Figure 5. Diffuse TBI activated microglia in the perirhinal cortex of rats injured at PND17 and PND35. Point estimates (posterior means) and corresponding 95% credible intervals (highest posterior density intervals) are presented. (A) There were no differences in microglial branch lengths between sham and TBI across times post-injury. (B) TBI rats had shorter microglial branch lengths compared to shams at injury ages PND17 and PND35. PND35 TBI rats had longer microglial branch lengths than PND17 TBI rats. (C) TBI rats had shorter microglial branch lengths than shams at terminal ages PND24, PND42, and PND60. (D–F) There were no differences in the number of microglia between sham and TBI rats across times post-injury, injury ages, and terminal ages. (E) Both sham and TBI rats at PND35 had fewer microglia than PND17 rats. (G) The mean number of processes per microglia in sham and TBI rats across times post-injury were similar. (H) TBI rats had fewer mean processes per microglia than shams at injury ages PND17 an PND35, and PND35 TBI rats had more mean processes per microglia than PND17 TBI rats. (I) TBI rats had fewer mean processes per microglia than shams at terminal ages PND24 and PND42. (J–L) There were no differences between TBI and sham rats in cell body perimeter lengths among times post-injury, injury ages, or terminal ages. (M) Both TBI and sham rats at 43D post-injury had larger cell body areas than other times post-injury. (N) There were no differences in cell body area between TBI and sham rats between injury ages. (O) TBI rats at PND24 had smaller cell body area than other time points, and both TBI and sham rats at PND60 had larger cell body areas than PND17, PND24, and PND35.
There were no differences in number of microglia between sham and TBI rats across times post-injury, injury ages, and terminal ages (Figures 5D–F).
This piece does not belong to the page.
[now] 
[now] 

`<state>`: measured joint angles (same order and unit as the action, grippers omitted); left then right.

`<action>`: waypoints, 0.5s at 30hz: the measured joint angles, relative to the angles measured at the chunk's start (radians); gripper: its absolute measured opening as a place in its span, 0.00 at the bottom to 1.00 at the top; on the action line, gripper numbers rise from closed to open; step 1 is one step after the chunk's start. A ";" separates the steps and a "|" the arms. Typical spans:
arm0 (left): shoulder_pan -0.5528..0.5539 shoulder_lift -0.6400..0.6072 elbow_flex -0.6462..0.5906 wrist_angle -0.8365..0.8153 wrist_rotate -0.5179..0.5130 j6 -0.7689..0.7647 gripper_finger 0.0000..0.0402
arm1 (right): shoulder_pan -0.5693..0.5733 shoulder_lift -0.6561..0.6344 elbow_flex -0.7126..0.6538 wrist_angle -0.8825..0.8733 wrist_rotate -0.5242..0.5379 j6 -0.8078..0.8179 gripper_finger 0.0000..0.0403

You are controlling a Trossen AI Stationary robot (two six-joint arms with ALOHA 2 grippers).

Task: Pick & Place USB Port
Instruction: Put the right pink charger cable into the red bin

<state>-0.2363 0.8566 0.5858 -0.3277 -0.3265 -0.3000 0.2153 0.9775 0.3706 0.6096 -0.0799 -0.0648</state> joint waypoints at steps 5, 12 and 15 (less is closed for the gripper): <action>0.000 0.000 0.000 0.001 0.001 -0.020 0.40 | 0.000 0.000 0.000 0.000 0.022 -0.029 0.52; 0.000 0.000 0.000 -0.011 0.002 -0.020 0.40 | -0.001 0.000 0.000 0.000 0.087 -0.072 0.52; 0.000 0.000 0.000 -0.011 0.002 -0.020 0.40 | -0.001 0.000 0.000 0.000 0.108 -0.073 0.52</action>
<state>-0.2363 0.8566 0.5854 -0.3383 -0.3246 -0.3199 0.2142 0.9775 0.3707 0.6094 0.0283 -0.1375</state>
However, PND35 shams (95% CI: 0–8, P = 0.98, K = 47.39) and PND35 TBI rats (95% CI: 1–8, P = 0.99, K = 92.75) had fewer microglia, respectively, compared to PND17 (d = 0.14; Figure 5E).
There were no differences in mean number of processes per microglial cell between sham and TBI rats across times post-injury (Figure 5G). TBI rats had fewer mean processes per microglial cell than shams at injury ages PND17 (95% CI: −4 to 38, P = 0.98, K = 52.57) and PND35 (95% CI: −10 to 46, P = 0.95, K = 20.78), respectively (d = 0.01–0.02; Figure 5H). Additionally, PND35 TBI rats had more mean processes per microglial cell than PND17 TBI rats (95% CI: 5–48, P = 0.98, K = 61.50, d = 0.02; Figure 5H). TBI rats had fewer mean processes per microglial cell than shams at terminal ages PND24 (95% CI: −22 to 75, P = 0.96, K = 23.05) and PND42 (95% CI: −11 to 73, P = 0.99, K = 84.11, d = 0.02; Figure 5I).
Diffuse TBI Did Not Affect Microglial Cell Perimeter or Cell Area Size in the Perirhinal Cortex of Rats Injured PND17 or PND35
There were no differences in cell body perimeter lengths among times post-injury, injury ages, or terminal ages in the perirhinal cortex (Figures 5J–L). Both TBI (95% CI: 3–91, P > 0.99, K > 100) and sham rats (95% CI: 9–98, P > 0.99, K > 100) at 43D post-injury had larger cell body areas than other times post-injury (d = 0.01; Figure 5M), which suggests increasing cell body size with time; however, there were no injury-induced differences in area between injury ages (Figure 5N).
There were no differences in cell body area between TBI and sham rats at each terminal age (P ≤ 0.91, K ≤ 4.00), but TBI rats at PND24 had a smaller cell body area than other time points (95% CI: 8–69, P > 0.99, K > 100), and both TBI and sham rats at PND60 had larger cell body areas than PND17, PND24, and PND35 (95% CI: −10 to 61, P = 0.98, K = 45.33, d = 0.006–0.01; Figure 5O). These findings further support increasing cell body size with time.
Diffuse TBI Did Not Affect GFAP Expression in the Peri-Injury Cortex of Rats Injured at PND17 or PND35
There were no differences in cell coverage between sham and TBI across time post-injury, injury ages, or terminal ages (Figures 6, 7A–C). There were also no differences in number of GFAP + cells between sham and TBI across times post-injury, injury ages, and terminal ages (Figures 7D–F). Sham and TBI also had similar pixel coverage values across time post-injury, injury ages, and terminal ages (Figures 7G–I).
Figure 6. TBI caused no detectable difference in GFAP expression in PND17 or PND35 rats. Immunohistochemistry was used to examine GFAP expression. Representative images shown are from both PND17 and PND35 injured rats at 7 days post-sham surgery and 2 hours (H), 1 day (D), and 25D post-injury. All representative images are from the S1BF. Scale bar = 50 μm. (sham n = 39, TBI n = 35).
Figure 7. Diffuse TBI did not affect GFAP expression in the peri-injury cortex. Point estimates (posterior means) and corresponding 95% credible intervals (highest posterior density intervals) are presented. There were no differences between sham and TBI rats across times post-injury, injury ages, or terminal ages (A–C) in cell coverage, (D–F) GFAP+ cell number, (G–I) or pixel coverage values.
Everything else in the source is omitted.